PROBLEM TO SOLVE
A single number is the answer here: how many lines below include "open"?
Start of DATA SHOWN
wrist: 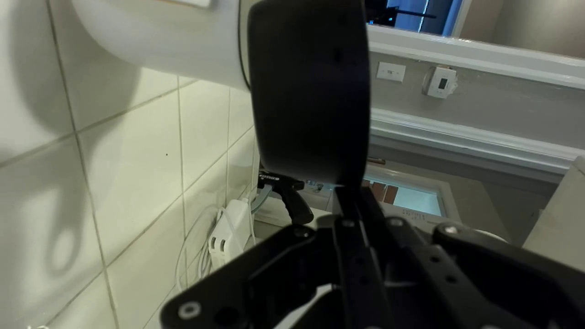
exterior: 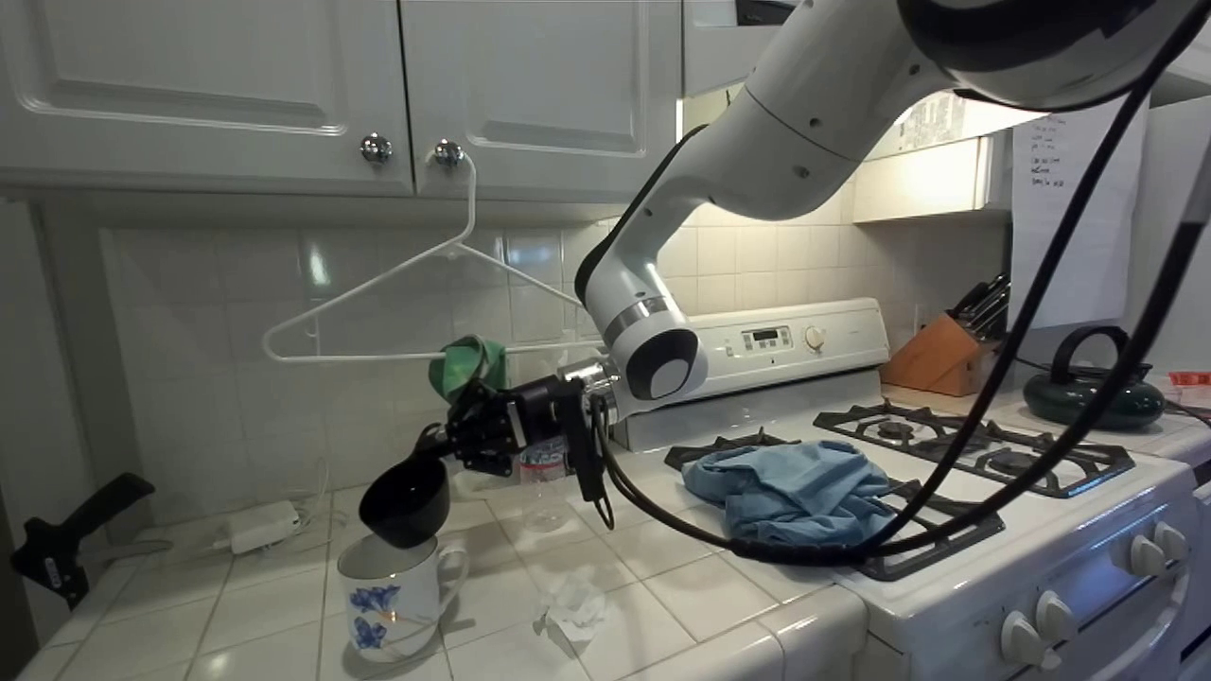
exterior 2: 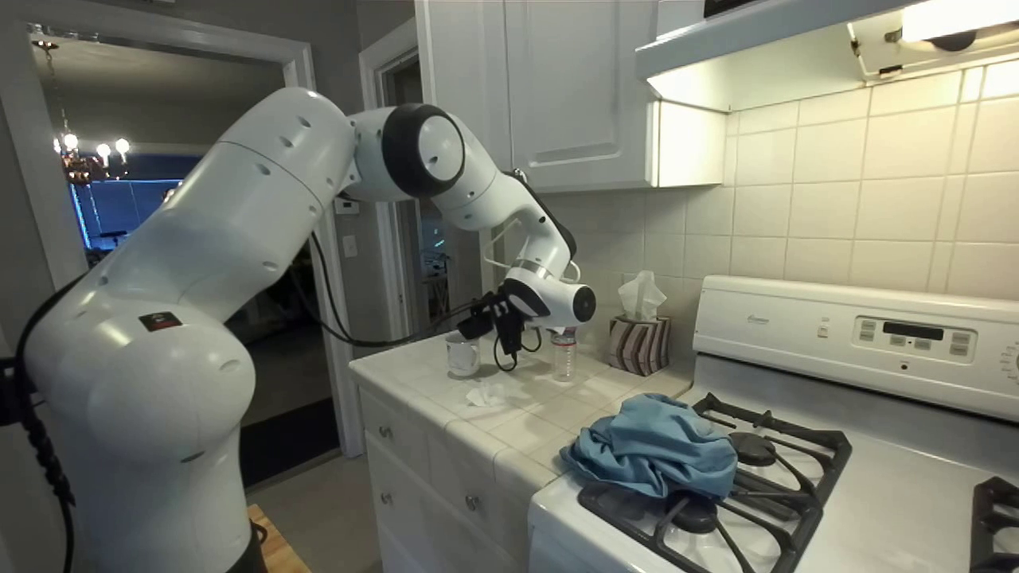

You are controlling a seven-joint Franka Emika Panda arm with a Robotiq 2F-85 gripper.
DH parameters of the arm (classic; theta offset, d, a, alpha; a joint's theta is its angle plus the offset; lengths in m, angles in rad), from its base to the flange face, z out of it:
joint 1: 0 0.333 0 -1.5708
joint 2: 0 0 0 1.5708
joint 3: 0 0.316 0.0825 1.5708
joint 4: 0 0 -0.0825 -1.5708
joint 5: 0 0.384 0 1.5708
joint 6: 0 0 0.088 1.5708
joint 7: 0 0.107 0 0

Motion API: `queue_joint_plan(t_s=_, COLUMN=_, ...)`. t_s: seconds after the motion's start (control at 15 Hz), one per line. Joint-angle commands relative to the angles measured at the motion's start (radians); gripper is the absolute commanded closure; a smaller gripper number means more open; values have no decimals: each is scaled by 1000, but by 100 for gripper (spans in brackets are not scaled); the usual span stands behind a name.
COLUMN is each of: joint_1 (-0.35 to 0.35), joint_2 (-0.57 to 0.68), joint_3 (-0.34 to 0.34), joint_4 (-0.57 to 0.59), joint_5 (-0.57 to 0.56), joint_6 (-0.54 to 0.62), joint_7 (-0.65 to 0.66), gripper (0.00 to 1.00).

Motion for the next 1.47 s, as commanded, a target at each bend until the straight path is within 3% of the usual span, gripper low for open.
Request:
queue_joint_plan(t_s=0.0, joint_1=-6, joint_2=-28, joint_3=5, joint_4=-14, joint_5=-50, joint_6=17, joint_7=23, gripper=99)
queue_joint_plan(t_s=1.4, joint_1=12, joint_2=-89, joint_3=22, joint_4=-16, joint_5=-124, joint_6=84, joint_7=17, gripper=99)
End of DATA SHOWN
REPLY
2